--- Supplied data Enclosed Below ---

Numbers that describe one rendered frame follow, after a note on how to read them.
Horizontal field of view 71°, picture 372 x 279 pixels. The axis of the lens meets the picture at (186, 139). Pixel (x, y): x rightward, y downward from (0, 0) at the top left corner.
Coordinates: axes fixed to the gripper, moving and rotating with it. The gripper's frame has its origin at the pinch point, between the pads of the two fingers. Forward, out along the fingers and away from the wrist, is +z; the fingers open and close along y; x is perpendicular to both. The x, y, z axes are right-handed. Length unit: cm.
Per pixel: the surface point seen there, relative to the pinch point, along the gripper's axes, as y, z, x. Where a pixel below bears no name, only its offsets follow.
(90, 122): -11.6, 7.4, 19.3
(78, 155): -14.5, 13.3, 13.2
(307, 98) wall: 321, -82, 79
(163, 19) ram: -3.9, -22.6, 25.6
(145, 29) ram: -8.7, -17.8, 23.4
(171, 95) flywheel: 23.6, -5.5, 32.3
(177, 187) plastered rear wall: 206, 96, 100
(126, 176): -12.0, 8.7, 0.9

--- End of Enclosed Supplied data ---

*What is needed*
If a line falls between the first line of the data above and the line holding "Coordinates: axes fixed", inclusive, retype it exactly; retype no other line.

*Answer box*
Numbers that describe one rendered frame follow, after a note on how to read them.
Horizontal field of view 71°, picture 372 x 279 pixels. The axis of the lens meets the picture at (186, 139). Pixel (x, y): x rightward, y downward from (0, 0) at the top left corner.
Coordinates: axes fixed to the gripper, moving and rotating with it. The gripper's frame has its origin at the pinch point, between the pads of the two fingers. Forward, out along the fingers and away from the wrist, is +z; the fingers open and close along y; x is perpendicular to both. The x, y, z axes are right-handed. Length unit: cm.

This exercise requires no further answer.